Pyewacket,Adam Macdonald (2017)

pywacketreview

Après la mort de son père, Leah Reyes a commencé à s’intéresser à l’occulte et a fréquenter des jeunes gens qui ont les mêmes goûts qu’elle. Pendant ce temps, sa mère noie son chagrin dans le vin rouge et essaye de trouver un moyen de tourner la page. Quand la maman dépressive expliquer à sa fifille un brin paumée qu’elles vont déménager à une heure de route, au milieu des bois, l’ado pète un plomb et commet l’irréparable.
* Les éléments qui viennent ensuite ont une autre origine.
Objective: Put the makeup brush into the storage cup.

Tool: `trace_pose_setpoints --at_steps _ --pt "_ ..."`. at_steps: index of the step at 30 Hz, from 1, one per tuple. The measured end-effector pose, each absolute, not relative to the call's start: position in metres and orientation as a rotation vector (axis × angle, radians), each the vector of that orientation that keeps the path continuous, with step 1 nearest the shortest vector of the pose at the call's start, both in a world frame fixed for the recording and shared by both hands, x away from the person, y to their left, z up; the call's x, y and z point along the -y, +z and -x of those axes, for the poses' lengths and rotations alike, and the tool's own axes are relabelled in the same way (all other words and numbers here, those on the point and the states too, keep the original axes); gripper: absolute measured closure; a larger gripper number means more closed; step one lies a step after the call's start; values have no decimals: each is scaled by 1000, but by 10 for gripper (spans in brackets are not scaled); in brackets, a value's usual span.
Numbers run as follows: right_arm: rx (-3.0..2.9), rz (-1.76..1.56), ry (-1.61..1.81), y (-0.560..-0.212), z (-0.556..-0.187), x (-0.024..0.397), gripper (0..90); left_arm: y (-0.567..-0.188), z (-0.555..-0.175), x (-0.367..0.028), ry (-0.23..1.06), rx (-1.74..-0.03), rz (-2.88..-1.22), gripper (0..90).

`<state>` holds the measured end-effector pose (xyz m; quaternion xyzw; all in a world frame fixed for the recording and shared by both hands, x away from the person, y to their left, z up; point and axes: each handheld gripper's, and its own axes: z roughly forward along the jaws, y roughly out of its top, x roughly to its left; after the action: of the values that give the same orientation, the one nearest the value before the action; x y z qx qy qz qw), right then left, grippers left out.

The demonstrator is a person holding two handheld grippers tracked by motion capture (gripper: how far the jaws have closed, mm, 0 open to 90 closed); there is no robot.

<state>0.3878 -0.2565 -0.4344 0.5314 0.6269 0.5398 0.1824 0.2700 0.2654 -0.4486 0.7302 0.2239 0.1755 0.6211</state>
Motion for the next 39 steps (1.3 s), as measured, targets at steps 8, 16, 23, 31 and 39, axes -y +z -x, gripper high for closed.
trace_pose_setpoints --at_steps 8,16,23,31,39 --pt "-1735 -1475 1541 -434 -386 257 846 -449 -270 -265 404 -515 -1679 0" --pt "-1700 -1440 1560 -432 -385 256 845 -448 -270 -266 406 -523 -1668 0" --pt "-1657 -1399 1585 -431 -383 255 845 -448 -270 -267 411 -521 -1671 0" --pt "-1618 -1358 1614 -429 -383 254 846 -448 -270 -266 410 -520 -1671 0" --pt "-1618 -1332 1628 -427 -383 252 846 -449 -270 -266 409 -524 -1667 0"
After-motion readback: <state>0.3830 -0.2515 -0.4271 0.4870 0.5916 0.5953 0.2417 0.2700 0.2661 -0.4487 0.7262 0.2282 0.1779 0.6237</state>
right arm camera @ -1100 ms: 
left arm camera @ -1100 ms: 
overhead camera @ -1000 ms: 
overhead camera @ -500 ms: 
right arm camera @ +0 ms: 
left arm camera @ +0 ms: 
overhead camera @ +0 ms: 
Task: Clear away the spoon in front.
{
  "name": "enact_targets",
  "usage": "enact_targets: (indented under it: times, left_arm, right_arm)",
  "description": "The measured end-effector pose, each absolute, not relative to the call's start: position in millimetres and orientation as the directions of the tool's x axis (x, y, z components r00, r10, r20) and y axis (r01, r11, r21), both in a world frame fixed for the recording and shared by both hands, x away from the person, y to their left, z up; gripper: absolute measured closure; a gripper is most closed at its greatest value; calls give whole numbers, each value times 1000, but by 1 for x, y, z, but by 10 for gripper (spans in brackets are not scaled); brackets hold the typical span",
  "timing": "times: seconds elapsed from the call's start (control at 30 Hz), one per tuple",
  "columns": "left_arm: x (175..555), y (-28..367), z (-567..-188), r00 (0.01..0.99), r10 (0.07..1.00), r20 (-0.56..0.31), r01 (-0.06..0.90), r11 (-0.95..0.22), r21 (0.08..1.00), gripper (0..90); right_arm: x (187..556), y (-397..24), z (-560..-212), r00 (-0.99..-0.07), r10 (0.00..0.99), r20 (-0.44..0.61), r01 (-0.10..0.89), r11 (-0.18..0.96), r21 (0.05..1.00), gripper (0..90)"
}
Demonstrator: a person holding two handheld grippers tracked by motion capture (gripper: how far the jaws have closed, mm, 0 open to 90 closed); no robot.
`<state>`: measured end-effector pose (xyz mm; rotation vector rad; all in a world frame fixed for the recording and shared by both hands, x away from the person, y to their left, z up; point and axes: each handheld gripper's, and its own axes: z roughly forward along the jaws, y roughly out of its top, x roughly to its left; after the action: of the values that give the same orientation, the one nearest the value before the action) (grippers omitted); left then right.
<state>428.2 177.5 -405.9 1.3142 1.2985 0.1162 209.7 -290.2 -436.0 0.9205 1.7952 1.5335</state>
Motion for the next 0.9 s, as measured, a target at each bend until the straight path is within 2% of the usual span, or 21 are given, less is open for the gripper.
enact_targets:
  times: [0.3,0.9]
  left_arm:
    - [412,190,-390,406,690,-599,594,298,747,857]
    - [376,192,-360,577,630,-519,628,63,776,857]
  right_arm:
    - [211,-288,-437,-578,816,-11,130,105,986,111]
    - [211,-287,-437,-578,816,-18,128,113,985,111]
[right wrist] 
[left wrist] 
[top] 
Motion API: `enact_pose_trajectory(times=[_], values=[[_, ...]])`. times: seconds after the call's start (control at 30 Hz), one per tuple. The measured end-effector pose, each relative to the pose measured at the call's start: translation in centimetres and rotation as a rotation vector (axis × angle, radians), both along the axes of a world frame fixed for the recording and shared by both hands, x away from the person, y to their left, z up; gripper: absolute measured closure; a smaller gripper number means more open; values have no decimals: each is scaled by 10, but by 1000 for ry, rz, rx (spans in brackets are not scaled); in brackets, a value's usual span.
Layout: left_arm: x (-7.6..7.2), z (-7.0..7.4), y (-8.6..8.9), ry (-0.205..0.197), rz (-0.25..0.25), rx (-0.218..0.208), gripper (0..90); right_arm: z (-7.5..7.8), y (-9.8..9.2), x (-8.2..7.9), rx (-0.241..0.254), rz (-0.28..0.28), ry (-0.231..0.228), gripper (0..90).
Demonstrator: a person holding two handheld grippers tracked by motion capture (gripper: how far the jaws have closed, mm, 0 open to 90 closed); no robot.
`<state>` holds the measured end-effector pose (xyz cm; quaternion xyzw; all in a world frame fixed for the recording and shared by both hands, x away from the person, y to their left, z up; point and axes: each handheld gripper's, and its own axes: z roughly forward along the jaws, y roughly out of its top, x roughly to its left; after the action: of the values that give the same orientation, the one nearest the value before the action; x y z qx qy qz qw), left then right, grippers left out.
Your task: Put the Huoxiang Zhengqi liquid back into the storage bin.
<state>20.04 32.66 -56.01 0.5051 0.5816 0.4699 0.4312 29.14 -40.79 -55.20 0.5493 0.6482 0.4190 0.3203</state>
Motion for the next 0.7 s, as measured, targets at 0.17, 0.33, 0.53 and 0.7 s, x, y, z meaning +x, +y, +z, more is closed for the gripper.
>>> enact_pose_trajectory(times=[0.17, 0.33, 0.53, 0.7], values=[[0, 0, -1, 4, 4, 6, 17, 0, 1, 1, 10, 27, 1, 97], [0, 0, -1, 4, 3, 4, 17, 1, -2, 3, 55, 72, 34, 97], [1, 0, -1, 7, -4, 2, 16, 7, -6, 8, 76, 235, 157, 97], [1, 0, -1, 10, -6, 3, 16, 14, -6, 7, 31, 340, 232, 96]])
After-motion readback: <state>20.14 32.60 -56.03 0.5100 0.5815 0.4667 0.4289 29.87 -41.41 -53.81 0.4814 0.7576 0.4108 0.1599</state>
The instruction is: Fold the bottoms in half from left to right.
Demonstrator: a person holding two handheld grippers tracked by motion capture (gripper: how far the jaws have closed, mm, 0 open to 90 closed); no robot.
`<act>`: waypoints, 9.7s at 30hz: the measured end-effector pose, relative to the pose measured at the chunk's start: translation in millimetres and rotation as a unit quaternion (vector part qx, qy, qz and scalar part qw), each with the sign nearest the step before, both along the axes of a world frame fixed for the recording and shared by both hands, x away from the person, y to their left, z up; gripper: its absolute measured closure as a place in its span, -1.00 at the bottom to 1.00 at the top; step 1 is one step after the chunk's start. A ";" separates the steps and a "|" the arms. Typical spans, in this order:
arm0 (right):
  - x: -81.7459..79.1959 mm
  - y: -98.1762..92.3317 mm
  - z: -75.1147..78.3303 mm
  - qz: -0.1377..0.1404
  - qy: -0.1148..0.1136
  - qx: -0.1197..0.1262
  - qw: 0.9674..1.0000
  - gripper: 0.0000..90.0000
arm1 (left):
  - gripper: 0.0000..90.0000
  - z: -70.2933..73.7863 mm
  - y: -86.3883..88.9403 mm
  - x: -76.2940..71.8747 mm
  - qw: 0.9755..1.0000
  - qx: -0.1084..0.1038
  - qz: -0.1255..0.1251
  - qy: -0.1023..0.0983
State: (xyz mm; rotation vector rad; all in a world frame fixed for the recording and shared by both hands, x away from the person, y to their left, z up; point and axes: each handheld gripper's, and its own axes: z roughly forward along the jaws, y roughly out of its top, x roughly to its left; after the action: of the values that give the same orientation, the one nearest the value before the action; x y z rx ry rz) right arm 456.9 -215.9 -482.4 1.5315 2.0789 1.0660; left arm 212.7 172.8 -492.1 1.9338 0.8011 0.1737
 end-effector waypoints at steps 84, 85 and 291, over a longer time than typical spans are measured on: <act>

(Après une journée de travail à Paris, qui implique environ trois heures de transport en commun les jours où ça fonctionne correctement, quatre heures la plupart du temps, j’aime bien mater un petit film d’horreur. Par la force des choses, ça en fait un paquet chaque année et il est parfois difficile de s’approvisionner.)

Pyewacket a plusieurs qualités. D’abord c’est un petit film d’horreur qui ne joue pas sur des recettes éculées de portes qui claquent et de chats qui traversent la pièce en crachant. Tout ou presque se passe dans la tête de Leah, adolescente-modèle (pénible, insolente et désobéissante – je connais, j’en ai en pleine floraison à la maison). Le réalisateur se concentre sur les rapports humains entre Leah et sa mère, donc, mais aussi entre Leah et ses amis (ce point est d’ailleurs un peu trop sage ; quand on a bouffé une douzaine de Larry Clark, on s’attend davantage à voir des ados parler comme des ados, se droguer comme des ados, picoler comme des ados et baiser comme des ados, surtout que ceux-là sont plus près de la vingtaine que de la douzaine).

Paradoxalement les qualités psychologiques du film en constituent le principal défaut : l’embryon de fantastique/surnaturel qui se greffe sur le corps de l’intrigue est presque anecdotique par rapport au reste.

Pyewacket n’a pas beaucoup de prétention, la mère et la fille ne ressemblent pas à une mère et sa fille, mais j’ai quand même passé un chouette moment, appréciant la retenue du réalisateur (parfois un peu excessive quand il décrit des ados de 17/18 ans) et son bon goût pour l’ellipse et le hors-champ.